The Donetsk People’s Republic currently has no plans to hold direct talks with the Kiev authorities, a senior official from the eastern republic said on Monday, adding that the dialogue was being conducted only through the Contact Group on the Ukraine crisis.
Denis Pushilin, the Donetsk republic’s envoy to the Trilateral Contact Group of senior representatives from Ukraine, Russia and European security watchdog OSCE, told Russian state television channel Rossiya-1: “There are no plans for direct contacts [with the Ukrainian side] in the near future.

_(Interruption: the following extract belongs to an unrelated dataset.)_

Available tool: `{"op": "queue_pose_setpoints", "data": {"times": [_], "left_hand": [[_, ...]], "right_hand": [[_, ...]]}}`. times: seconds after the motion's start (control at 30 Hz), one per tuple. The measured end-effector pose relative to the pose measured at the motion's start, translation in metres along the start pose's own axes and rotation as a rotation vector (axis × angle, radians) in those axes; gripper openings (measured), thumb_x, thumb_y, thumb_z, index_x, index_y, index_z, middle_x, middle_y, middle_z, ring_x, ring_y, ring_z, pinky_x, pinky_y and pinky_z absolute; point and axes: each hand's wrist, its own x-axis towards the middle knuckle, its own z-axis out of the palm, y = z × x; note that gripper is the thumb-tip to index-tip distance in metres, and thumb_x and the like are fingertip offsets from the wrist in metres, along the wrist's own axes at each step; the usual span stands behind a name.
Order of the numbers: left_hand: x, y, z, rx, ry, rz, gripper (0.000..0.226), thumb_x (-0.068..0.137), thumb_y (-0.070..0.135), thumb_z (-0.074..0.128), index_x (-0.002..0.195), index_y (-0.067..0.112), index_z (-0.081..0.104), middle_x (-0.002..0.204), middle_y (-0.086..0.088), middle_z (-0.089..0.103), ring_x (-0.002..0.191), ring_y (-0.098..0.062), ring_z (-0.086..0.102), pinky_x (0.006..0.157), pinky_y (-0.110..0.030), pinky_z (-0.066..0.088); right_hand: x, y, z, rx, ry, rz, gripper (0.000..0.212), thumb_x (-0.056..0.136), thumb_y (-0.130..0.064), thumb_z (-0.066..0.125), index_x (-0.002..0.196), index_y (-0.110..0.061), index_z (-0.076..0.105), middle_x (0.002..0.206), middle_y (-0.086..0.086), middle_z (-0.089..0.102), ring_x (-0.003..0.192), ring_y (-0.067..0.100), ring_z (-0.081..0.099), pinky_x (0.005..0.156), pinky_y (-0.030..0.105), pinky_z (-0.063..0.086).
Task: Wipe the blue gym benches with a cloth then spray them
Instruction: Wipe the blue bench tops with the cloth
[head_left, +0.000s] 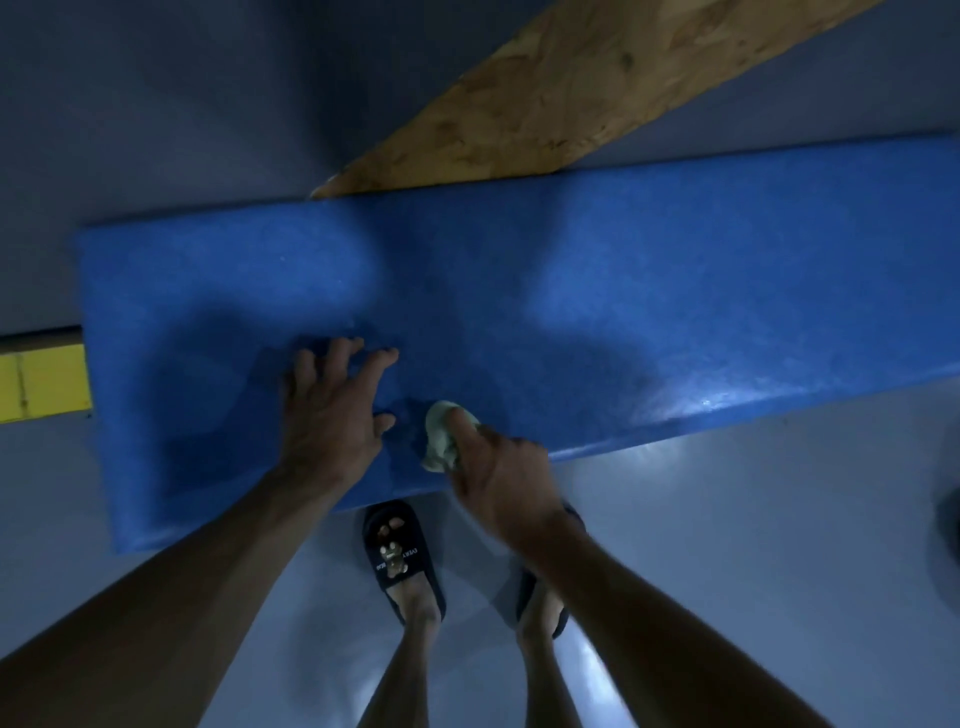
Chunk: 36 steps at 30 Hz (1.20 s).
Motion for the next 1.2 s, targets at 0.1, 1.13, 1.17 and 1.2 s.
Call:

We are negotiating through the Contact Group so far.”
On August 26, envoys of Moscow, Kiev, the republics of Donetsk and Lugansk and the Organization for Security and Cooperation in Europe are expected to gather in Minsk for one of their regular meetings reviewing progress of the ceasefire.
Besides, preparations are underway to hold a meeting of experts from Russia, Ukraine, Germany and France, a source in the Russian Foreign Ministry told TASS on Monday.
“The issue is being examined,” the source said, adding that a date and venue for talks in the so-called Normandy format would be set in the near future.
Earlier in the day, Russian Foreign Minister Sergey Lavrov pointed to the importance of Normandy-format meetings between leaders and foreign ministry officials of the four countries to ease the conflict in Ukraine’s east.
He said Russia was ready to hold such a meeting, at first at the level of experts, “to put two documents on the table – Minsk’s Package of Measures and those amendments to the Constitution that were adopted by the Verkhovna Rada [Ukrainian parliament], and also those documents that were adopted by the Verkhovna Rada on holding local elections in Donbas and granting special status to these territories”.
The Trilateral Contact Group on February 12, 2015, signed a 13-point Complex of Measures to fulfil the September 2014 Minsk agreements.
The Complex of Measures (Minsk-2), earlier agreed in the Belarusian capital with leaders of Russia, Ukraine, Germany and France, envisaged a ceasefire between Ukrainian government forces and people’s militias starting from February 15.
This was to be followed by withdrawal of heavy weapons from the line of military engagement by at least 15 kilometres (9 miles), prisoner release and agreement for international observers to monitor the truce.
Based on September’s stillborn Minsk peace protocol, the deal also laid out a road map for a lasting settlement in Ukraine, including local elections and constitutional reform to give the war-torn eastern regions more autonomy.
Among the terms of the February 12 deal was a commitment to intensify the work of the Contact Group. Four subgroups, tasked with addressing security, political, economic and humanitarian issues, are expected to advance work by the Contact Group in activating elements of the Minsk deal.